Wednesday, January 25, 2012

Sizzling Rice Soup at Home


I first had sizzling rice soup when I followed my heart out to the Bay Area, CA the summer after my freshman year of college in the early 90's. On a sunny summer afternoon I was treated to a wonderful lunch at a great Chinese restaurant, and was served my first bowl of steaming sizzling rice soup. The strong memory of the rice crackling & sizzling when it hit the hot soup, and the texture of the chewy rice with the flavorful broth, lingers still. I'd eaten quite a bit of Chinese food in my life, but this soup didn't seem to have made it to the east coast in the early 90's, at least not anywhere I had been. I loved it, and 20 years later (wow!!) that is just about all I remember of the whole meal.

I have seen sizzling rice soup on a few east coast menus, but it's still not common east coast restaurant fare. A year or so ago, while in one of the many good asian markets, I am very thankful exist in New Haven, I saw this package of "instant sizzling rice", I snatched it up, brought it home, and it sat in my cabinet for over a year. Since funds have been low recently, I have needed to cook my way through every random ingredient and dry bean in my cabinet, so eventually I got to these.

It had not occurred to me until I googled sizzling rice soup just before starting dinner, that the rice needs to be deep fried before being added to the soup. I may not have bought it if I had known, but I had it, and a bit of oil too, so why not. They cook up in about 15 seconds, and the oil needs to be seriously hot, about 450 degrees, so the rice doesn't absorb much oil.

Sizzling rice cakes originated as the dry crispy rice stuck on the bottom of a cooking pot. Many rice-loving cultures have a name or dish for this crispy delicious rice. In Dominican communities it is called Conc√≥n, another fabulous culinary creation. 

For this soup I just made a simple clear broth soup with some turkey stock that was in the freezer from Thanksgiving. I added some slices of ginger, a little soy sauce, kale, tofu and some sweet potato. I sprinkled some delicious sambar curry powder on the crispy rice before adding it to the soup. Totally not traditional sizzling rice soup, but it was good and fun. 

Do you have any good winter soups that you love?

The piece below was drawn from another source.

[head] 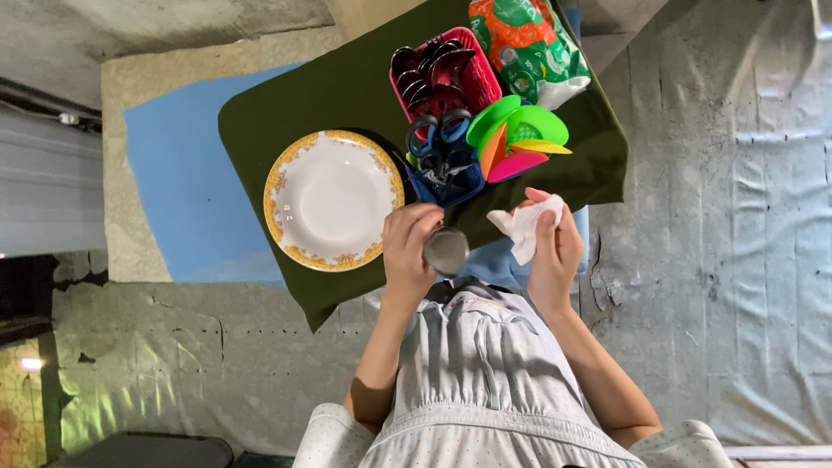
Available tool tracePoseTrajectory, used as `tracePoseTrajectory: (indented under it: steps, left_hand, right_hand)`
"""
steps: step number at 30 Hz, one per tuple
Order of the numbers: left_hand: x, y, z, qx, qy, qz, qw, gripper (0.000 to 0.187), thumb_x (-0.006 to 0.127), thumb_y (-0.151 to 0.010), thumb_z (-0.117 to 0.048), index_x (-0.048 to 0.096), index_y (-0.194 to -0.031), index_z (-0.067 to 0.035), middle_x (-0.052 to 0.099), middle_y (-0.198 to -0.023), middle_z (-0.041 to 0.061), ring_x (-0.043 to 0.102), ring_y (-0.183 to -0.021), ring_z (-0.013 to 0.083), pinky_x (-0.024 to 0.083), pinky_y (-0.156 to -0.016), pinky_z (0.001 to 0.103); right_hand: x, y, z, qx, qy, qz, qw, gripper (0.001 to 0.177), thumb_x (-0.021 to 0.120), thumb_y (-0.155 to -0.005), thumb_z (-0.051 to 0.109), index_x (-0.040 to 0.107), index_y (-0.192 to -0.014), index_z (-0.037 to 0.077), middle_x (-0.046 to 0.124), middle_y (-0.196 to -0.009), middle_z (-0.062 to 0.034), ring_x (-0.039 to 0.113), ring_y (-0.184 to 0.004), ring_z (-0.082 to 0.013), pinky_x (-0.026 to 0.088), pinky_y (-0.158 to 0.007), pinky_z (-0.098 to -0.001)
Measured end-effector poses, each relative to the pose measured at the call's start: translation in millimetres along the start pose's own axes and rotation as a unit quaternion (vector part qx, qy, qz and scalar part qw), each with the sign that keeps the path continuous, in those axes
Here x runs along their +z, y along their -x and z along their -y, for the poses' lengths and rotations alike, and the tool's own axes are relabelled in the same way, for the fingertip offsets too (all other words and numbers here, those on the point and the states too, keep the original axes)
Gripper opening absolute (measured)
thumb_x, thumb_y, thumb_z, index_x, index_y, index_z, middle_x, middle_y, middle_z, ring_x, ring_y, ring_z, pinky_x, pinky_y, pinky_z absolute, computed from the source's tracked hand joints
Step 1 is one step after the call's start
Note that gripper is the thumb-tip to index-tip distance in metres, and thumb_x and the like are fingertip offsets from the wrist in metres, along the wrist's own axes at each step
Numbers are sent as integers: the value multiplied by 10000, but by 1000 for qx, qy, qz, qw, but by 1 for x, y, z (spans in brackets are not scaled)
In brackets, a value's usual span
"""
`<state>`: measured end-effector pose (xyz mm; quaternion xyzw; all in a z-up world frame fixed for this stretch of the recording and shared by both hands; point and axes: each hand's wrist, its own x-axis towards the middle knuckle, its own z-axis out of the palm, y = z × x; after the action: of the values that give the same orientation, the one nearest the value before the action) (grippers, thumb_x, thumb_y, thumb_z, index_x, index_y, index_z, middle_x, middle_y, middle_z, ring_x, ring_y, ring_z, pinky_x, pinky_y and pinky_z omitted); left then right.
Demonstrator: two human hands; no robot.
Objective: The person wipes several pieces of metal cutlery with a white paper towel on a plate and places them into a red plastic cutlery holder. The person handles spoons, forks, and a knife one at a time, wiping each before moving it to the holder.
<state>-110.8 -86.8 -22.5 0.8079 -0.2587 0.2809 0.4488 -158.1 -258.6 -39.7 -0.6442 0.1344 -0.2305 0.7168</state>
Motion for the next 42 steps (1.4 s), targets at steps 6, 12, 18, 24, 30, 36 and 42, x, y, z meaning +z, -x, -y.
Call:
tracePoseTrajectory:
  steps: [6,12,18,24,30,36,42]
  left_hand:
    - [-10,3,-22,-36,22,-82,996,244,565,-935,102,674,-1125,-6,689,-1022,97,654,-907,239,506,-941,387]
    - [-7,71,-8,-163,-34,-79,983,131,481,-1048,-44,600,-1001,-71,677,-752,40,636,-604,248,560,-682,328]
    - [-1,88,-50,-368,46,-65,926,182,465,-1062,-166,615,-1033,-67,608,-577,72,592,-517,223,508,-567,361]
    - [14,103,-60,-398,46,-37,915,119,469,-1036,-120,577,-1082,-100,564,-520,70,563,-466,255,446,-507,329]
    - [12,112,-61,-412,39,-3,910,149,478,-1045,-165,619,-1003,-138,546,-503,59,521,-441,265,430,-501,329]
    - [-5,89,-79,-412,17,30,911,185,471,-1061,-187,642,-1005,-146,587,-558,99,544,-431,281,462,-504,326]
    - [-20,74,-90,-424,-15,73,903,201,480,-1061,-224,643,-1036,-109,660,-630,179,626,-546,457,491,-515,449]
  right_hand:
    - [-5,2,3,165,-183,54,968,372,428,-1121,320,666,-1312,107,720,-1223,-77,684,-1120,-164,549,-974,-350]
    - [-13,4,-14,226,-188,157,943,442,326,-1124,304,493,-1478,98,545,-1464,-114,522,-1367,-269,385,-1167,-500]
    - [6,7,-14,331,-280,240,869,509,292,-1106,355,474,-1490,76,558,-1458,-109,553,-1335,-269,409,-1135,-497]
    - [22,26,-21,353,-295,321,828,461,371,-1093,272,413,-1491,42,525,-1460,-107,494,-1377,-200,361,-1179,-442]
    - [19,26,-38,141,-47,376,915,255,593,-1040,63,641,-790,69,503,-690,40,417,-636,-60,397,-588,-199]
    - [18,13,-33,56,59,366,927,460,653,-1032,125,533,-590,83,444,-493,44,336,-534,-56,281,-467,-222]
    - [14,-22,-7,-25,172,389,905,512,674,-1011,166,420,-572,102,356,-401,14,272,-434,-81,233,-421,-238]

Or Chinese New Year treats you want to share?

Thursday, January 12, 2012

Favorite Food Spots 2011 - instalment #1 - Saray Turkish Restaurant

Ok, I know I'm a little late for the look back on food in 2011, but as I scanned through my food photos from this year, there were a few great food spots I visited but never got the chance to share, so better late than never!

































The menu at Saray is large. There is a great selection of cold appetizers (see photo above) which are on dsplay in the front case, such as baby eggplants stuffed with onion and garlic, red pepper and eggplant salad, hummus, and much more. The cold appetizer plate is great accompaniment to any meal (or a main course for vegetarians), although sadly, they no longer make one of my favorite spreads: muhamarah, a mix of walnuts, red pepper, pomegranate molasses and olive oil. The grill and bread oven at this large family friendly spot are always busy. Every meal is accompanied by their delicious hot, freshly made bread. Saray has a number of vegetarian dishes, and a few grilled fish items, but the most of the menu is packed with beef and lamb dishes: kebabs, ground meat, and shwarma style marinated/roasted and then sliced meat. I have found the ground meat and doner(shwarma) to be more flavorful than the cubed kebabs. While I don't generally eat meat that is not sustainably raised, I sometimes make exception for lamb, which I imagine (but do not know) is not as likely to be raised on feedlots as beef.

My favorite, and probably the most unhealthy dish on the menu is the Yogurtlu Doner Kebab - sauteed slices of marinated lamb and beef over hot buttered pieces of fresh bread topped with thick cool yogurt. 



Most of the main courses are served with the same simple side dishes of seasoned rice, grilled tomato and pepper, but the various spreads from the appetizer selection add more flavor, and as a whole it's a nice meal.
The tea and spiced Turkish coffee are always nice, and there is a large selection of Turkish desserts with many baklavah style sweets, and a wonderful light custard with burnt sugar resembling flan called Kazandibi. Saray is a fun restaurant suitable for small or large groups, a romantic meal, or a dinner with kids. The menu is large, the food is good, and I think they have live music on weekends. The restaurant is located at 770 Campbell Ave in West Haven, just off I-95, so any of you passing through the area, shouldn't hesitate to make a quick detour.